Jamón ibérico de bellota

When you manage to cure a hog leg in a way that makes prosciutto look unambitious, you know you’ve cultivated the greatest ham in history. Happy pigs eating mostly acorns, playing in the pasture, and--uh... you know what, this is getting a little sad. But don’t pretend you wouldn’t volunteer your own neck if you knew that you would taste this good. The legs are cured for three years, much longer than lesser cuts, so that the flavor migrates and matures. The resultant meat is velvety, rich, nutty, salty, and fatty, with a slightly musty, more than slightly delicious odor.

Tomato basil sauce

Tomatoes are great. Basil is great. Olive oil is great. But it’s the reduction of all three into a rich, perfect, umami and fat team with little herbal notes that all the goodness comes together into something pure and sweet and savory. Be honest with yourself: you’d eat a bowl of this all by itself (and it’s not even soup) once it’s been cooked to this rich a reduction.

Spicy tamarind candy

Spicy candy is rare enough, but when it’s the rich, earthy taste of tamarind that also makes for such a great soda, you know you’ve got yourself some quality import confectionary on your hands. And in your mouth. And all over you, ugh, you’re a mess. Not that anybody can blame you, the way this tingly treat interacts with the melting sugar on your tongue.

Fresh fig

“Why does anyone even eat figs?” you wonder, as you pull one of these grainy, mealy, bland fruits off the tree. “They’re only fit for grilling and drowning with brie and honey.” Then you pop a fresh one in your mouth, and it’s like a bite of life itself. They don’t last long enough to sit at the market, but there’s no finer fresh fruit... except maybe a tomato.

Raw milk

Every single admirer of raw milk claims it’s “fresher, cleaner, creamier, sweeter” and usually “Just...better.” It’s not legal in every state (but oddly, you can get raw camel milk shipped anywhere in the US) but for those who have access to this treat, it’s a cup of heaven.

Anna Horowitz

Raw honeycomb

So fresh and real and unfiltered, you’ll forget it’s filled with bee parts and wax that’s been pumped out of bees’ glands, then chewed up by same. See? You just read that disgusting sentence and you’re still salivating at the thought of some sweet, fresh, oozing honey, brimming with long-chain fats and healthy alcohols that you just don’t get in a bottle of the filtered stuff.

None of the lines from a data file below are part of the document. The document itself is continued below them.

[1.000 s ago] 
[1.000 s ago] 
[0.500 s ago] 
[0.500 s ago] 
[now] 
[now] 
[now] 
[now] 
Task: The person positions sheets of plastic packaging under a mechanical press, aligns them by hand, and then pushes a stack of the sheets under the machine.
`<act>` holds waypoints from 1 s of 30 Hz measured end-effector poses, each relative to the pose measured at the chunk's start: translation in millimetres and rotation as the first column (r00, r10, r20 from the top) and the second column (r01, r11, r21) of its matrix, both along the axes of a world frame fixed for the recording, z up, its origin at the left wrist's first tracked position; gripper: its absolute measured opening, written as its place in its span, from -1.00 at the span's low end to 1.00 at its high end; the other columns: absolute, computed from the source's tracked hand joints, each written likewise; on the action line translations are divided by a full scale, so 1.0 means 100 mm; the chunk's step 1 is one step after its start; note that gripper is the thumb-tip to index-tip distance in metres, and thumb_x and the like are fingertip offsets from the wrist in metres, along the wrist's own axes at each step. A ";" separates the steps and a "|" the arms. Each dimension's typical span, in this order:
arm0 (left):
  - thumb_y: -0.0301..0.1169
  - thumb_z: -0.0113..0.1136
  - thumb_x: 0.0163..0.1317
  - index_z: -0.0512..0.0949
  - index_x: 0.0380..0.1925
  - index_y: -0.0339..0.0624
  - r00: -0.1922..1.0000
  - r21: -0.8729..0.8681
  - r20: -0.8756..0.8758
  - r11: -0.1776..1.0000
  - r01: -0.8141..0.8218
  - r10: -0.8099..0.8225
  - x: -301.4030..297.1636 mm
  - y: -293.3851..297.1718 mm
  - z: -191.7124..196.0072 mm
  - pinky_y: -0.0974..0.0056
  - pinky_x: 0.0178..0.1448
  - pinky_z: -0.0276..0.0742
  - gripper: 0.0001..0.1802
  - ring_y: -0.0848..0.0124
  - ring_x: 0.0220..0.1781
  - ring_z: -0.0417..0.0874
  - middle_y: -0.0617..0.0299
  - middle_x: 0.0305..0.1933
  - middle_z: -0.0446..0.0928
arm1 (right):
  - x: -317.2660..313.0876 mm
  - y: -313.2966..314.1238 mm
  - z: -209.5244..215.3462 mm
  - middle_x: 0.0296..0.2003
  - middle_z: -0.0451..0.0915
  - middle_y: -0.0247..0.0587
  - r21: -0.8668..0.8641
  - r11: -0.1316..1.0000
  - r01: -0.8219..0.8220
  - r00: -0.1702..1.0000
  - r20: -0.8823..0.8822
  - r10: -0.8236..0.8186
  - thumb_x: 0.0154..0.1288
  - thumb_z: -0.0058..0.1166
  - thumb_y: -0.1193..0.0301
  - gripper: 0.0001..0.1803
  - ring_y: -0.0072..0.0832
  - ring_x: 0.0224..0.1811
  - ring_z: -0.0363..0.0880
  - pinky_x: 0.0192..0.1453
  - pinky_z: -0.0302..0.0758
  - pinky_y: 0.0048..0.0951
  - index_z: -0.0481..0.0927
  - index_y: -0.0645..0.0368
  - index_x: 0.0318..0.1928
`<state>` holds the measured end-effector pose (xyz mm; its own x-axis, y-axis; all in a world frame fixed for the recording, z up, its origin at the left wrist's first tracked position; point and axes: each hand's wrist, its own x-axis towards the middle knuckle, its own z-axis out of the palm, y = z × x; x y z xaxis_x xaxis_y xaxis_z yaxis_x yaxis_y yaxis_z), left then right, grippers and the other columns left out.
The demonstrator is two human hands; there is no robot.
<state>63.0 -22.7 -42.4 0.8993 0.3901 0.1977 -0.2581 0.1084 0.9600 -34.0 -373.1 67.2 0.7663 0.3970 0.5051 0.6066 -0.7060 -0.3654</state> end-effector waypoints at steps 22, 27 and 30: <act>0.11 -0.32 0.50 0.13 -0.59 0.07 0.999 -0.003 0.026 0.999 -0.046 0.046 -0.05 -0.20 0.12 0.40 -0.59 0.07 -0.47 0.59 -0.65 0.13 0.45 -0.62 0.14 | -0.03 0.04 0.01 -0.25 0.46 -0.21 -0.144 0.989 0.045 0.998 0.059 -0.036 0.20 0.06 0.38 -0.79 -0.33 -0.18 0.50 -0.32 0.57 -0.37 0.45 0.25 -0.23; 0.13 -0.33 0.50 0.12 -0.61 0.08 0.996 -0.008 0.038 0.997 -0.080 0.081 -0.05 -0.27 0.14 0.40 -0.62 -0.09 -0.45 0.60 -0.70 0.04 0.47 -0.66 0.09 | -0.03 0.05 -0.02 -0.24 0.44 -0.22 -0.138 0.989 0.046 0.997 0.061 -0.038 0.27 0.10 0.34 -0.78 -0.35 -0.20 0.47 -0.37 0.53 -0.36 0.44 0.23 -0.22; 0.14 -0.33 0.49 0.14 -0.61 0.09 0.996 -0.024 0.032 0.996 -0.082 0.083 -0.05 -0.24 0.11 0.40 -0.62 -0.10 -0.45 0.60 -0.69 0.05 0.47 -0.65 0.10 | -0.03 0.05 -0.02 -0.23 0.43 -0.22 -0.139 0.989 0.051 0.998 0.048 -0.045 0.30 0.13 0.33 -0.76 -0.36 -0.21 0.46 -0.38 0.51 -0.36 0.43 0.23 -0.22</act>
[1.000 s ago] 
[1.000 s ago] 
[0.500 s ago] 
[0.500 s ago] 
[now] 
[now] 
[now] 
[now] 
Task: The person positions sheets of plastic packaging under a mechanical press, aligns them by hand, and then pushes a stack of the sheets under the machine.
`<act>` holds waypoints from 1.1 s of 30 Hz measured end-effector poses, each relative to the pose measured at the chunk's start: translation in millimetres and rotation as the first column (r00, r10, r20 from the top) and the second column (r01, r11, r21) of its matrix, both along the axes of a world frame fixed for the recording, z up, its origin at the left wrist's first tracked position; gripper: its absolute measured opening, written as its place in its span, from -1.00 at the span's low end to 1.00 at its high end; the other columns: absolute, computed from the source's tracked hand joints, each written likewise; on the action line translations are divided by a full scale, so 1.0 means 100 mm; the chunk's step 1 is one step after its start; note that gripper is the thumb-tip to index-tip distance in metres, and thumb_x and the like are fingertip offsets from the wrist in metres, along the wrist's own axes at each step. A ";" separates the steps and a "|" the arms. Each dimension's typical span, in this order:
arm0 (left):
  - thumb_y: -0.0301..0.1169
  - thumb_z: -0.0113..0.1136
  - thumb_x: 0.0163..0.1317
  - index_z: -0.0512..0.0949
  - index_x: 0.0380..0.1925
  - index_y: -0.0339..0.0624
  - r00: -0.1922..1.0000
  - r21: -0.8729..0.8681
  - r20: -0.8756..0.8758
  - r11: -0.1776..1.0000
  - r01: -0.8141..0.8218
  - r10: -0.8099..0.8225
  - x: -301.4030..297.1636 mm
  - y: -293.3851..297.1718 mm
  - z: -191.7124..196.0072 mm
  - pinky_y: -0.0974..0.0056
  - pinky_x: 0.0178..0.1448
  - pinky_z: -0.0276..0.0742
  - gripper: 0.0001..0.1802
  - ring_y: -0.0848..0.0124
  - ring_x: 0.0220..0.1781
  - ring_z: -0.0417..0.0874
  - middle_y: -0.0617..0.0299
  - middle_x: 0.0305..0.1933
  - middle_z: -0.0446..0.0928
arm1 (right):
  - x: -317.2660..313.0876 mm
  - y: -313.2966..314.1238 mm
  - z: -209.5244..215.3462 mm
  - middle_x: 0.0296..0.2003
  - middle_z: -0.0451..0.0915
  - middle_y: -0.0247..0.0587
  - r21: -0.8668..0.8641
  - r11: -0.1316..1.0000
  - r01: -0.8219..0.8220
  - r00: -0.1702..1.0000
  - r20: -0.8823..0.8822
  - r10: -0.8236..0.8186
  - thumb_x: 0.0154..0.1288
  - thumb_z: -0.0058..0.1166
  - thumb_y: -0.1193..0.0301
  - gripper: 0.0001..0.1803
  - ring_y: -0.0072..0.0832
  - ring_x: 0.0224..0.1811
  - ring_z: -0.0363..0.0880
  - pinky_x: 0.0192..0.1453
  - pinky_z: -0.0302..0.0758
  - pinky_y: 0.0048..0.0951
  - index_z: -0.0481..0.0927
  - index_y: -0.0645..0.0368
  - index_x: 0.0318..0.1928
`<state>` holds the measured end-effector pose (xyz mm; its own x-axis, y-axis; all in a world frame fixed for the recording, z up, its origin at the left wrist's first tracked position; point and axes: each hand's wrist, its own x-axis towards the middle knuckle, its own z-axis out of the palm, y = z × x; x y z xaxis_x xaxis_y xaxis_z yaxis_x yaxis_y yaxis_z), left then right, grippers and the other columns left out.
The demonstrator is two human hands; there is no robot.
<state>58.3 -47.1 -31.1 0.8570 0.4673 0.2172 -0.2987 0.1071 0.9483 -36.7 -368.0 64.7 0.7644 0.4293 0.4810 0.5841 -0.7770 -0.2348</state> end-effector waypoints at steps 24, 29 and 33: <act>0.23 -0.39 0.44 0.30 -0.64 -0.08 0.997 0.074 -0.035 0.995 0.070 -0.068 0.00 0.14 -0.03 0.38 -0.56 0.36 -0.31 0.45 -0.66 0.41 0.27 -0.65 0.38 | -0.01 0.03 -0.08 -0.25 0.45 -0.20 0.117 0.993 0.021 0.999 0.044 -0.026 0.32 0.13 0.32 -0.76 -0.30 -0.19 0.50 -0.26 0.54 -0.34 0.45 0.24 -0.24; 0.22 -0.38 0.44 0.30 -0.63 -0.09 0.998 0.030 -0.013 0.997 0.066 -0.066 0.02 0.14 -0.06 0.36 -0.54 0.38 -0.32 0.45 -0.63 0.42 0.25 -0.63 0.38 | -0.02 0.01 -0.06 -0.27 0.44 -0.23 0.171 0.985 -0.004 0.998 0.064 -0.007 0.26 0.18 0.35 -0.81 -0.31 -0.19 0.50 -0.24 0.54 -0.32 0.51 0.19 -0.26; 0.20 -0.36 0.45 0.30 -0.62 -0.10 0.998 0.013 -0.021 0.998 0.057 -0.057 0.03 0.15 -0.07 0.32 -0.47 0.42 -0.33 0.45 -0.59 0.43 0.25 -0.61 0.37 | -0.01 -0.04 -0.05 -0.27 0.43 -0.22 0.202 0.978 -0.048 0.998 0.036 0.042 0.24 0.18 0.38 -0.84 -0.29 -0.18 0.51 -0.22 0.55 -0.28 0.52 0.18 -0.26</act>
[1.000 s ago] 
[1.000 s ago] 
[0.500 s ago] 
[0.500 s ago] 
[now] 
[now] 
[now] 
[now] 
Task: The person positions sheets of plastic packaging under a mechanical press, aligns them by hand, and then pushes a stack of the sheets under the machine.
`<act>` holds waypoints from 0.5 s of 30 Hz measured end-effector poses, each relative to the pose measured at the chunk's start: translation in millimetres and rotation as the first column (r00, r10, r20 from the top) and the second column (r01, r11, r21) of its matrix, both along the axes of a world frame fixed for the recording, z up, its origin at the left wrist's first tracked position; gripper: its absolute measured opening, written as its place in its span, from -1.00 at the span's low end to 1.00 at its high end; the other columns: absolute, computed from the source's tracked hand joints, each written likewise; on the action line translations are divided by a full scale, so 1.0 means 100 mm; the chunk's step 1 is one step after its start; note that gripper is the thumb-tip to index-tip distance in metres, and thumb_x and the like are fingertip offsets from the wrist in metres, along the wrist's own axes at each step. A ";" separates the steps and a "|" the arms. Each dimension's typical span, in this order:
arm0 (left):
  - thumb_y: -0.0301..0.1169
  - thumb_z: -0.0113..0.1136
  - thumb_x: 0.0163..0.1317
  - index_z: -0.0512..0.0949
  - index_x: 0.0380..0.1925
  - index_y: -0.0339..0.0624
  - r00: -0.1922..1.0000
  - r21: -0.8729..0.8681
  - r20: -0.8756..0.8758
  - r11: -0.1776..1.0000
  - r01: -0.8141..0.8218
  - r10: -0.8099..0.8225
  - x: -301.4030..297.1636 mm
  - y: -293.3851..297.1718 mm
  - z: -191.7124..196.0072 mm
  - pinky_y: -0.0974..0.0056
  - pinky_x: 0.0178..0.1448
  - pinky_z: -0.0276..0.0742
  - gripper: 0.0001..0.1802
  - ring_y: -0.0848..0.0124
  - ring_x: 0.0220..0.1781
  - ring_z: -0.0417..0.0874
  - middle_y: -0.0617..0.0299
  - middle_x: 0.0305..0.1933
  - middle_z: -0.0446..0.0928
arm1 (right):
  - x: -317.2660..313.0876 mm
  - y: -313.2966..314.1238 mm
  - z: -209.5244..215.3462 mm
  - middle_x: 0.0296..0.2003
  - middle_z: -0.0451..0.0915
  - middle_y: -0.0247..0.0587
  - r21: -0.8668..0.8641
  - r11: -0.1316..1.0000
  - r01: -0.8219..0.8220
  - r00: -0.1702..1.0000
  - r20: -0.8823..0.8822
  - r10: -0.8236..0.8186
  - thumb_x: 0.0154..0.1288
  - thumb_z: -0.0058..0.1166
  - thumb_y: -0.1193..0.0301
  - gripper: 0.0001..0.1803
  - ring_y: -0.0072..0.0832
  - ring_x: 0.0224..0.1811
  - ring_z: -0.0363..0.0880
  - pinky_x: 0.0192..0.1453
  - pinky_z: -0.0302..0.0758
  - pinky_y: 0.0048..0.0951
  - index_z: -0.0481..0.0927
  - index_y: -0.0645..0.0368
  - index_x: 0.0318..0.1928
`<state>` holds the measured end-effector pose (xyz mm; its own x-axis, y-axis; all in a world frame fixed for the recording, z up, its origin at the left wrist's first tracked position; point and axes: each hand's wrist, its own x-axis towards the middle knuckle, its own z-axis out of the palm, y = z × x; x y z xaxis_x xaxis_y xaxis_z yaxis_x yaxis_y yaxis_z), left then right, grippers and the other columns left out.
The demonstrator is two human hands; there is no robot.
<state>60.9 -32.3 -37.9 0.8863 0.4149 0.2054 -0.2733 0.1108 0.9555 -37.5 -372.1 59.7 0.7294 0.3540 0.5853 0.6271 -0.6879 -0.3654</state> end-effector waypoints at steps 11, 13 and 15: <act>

It’s a different flavor, and a harder one to come by, since every time a slice is cut, the bees have to rebuild.


The real deal shames the green-dyed horseradish paste you've been eating with its milder kick and slicker warming sensation. It’s a fresher, greener, sweeter flavor, and as with the honey, the result of a more laborious process, since it takes over a year to grow a good piece of wasabi.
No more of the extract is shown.